Smart health care cards: are they applicable in the Australian context?

Document Type

Conference Proceeding

School

School of Business and Law

RAS ID

14896

Comments

Cripps, H., Standing, C., & Prijatelj, V. (2012). Smart health care cards: Are they applicable in the Australian context?. In Proceedings of the 25th Bled eConference - eDependability: Reliable and Trustworthy eStructures, eProcesses, eOperations and eServices for the Future (pp. 274-285). Slovenia: University of Maribor. Available here


Abstract

One of the applications used in the management of electronic health records are smart health care cards (smart cards). This paper seeks to identify if smart cards would be applicable as part of the implementation of ehealth in Australia. The paper reviews the research around the use of smart cards and a case study on the implementation in Slovenia.
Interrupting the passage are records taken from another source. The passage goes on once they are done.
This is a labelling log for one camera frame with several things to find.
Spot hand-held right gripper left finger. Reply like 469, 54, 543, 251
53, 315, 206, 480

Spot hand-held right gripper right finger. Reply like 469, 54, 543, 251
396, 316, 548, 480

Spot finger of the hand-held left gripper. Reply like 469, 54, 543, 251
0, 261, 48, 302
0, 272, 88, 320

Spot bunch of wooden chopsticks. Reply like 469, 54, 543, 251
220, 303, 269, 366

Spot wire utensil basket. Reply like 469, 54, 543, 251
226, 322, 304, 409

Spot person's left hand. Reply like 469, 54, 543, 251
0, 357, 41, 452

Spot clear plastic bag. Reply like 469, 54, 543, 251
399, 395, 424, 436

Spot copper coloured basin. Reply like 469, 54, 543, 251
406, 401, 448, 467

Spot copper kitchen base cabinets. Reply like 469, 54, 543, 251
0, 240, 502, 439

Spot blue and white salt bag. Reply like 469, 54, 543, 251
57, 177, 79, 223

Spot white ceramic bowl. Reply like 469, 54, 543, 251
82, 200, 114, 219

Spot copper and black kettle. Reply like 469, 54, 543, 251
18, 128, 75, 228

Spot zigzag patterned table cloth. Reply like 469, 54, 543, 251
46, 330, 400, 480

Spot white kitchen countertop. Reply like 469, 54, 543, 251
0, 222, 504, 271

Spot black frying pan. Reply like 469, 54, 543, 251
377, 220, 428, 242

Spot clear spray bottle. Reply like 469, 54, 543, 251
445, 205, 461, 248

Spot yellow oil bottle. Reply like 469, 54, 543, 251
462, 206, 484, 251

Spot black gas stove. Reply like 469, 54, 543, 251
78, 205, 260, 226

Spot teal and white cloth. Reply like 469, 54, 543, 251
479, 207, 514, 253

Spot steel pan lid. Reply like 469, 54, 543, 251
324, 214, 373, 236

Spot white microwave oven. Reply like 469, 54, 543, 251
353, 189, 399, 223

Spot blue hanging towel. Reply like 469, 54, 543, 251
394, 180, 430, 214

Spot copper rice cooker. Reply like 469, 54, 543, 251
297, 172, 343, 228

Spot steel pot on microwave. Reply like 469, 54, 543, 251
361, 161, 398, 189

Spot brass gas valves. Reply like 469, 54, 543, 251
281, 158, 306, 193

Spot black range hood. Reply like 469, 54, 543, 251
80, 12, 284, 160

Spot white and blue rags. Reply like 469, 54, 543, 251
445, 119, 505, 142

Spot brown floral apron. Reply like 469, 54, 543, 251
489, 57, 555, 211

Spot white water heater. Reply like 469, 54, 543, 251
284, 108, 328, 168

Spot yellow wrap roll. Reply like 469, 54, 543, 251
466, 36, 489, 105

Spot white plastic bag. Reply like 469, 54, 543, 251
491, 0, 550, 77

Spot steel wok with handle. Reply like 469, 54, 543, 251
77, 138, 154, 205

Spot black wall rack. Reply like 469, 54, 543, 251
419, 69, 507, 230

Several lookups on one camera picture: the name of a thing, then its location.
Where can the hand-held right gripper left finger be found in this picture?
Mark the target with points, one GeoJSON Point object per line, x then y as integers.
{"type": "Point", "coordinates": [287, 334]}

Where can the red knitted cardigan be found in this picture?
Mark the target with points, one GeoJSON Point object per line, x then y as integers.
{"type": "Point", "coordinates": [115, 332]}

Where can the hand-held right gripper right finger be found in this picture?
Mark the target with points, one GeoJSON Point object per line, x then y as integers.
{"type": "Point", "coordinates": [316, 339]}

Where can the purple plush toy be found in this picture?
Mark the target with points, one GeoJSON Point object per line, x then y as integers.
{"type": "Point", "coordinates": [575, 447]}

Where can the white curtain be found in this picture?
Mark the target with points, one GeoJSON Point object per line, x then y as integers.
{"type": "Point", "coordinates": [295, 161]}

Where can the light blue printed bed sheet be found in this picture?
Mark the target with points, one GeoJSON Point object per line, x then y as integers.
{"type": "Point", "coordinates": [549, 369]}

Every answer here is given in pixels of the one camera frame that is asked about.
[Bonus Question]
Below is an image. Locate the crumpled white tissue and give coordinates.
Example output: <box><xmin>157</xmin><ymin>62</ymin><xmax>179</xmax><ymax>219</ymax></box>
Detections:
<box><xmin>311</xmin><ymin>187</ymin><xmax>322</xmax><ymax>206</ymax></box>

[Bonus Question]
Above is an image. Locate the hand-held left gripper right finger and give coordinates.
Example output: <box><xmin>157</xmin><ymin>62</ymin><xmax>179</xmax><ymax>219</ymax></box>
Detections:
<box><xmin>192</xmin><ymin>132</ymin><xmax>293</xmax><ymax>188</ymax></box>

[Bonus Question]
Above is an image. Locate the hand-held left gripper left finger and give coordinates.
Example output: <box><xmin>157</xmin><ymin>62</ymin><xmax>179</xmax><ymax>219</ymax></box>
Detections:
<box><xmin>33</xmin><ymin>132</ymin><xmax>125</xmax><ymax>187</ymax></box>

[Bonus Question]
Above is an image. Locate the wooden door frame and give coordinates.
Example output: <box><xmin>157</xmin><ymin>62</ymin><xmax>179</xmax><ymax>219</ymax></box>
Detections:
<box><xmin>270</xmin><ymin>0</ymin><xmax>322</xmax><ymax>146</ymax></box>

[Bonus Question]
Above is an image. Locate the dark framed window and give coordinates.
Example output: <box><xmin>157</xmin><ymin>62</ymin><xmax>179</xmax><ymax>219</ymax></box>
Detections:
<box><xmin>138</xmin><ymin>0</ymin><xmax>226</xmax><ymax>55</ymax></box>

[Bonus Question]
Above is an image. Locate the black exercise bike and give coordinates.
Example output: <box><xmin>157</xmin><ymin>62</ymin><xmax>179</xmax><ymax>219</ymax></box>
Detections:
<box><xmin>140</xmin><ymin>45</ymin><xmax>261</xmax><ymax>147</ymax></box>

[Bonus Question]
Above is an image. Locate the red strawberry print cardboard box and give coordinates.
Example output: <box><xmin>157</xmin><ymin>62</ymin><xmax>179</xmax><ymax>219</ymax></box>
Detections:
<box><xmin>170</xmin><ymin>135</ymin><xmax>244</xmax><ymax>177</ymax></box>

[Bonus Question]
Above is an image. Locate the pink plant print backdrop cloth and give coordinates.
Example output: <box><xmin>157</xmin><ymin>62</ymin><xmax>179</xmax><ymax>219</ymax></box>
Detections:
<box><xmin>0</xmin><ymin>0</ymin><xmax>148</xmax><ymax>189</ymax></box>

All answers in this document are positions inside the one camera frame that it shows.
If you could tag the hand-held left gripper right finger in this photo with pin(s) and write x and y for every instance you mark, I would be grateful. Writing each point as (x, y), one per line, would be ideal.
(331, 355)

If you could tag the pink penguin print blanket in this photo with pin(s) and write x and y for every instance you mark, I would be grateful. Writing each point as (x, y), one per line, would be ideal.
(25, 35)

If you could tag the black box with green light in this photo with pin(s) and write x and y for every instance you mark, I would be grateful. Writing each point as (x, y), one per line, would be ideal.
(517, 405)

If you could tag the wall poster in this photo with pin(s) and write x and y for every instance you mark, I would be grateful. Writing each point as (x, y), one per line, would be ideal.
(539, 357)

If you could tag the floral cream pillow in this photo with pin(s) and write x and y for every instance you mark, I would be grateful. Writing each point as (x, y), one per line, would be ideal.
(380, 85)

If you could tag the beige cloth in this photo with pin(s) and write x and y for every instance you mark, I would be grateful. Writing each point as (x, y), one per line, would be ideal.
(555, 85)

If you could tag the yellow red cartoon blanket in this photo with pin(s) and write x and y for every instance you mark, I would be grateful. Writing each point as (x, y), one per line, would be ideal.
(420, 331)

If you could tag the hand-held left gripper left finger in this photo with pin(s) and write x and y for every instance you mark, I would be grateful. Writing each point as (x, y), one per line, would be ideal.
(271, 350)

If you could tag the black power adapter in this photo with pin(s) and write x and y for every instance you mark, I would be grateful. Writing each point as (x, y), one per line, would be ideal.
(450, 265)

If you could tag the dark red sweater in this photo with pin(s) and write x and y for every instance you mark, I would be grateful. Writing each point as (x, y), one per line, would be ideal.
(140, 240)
Based on an extensive literature review and a case study from Slovenia it would seem the implementation of smart cards has met with varied success. While the benefits cited include; management of patient data, insurance refunds, patient data security and tracking of prescriptions. The drawbacks include cost, poor data quality, lack of interoperability, a lack of scalability and patient data security concerns that have seen the suspension of the use of smart health cards in some countries. In Australia’s multi layered health system the drawbacks cited raises questions as to the suitability of smart cards in Australia.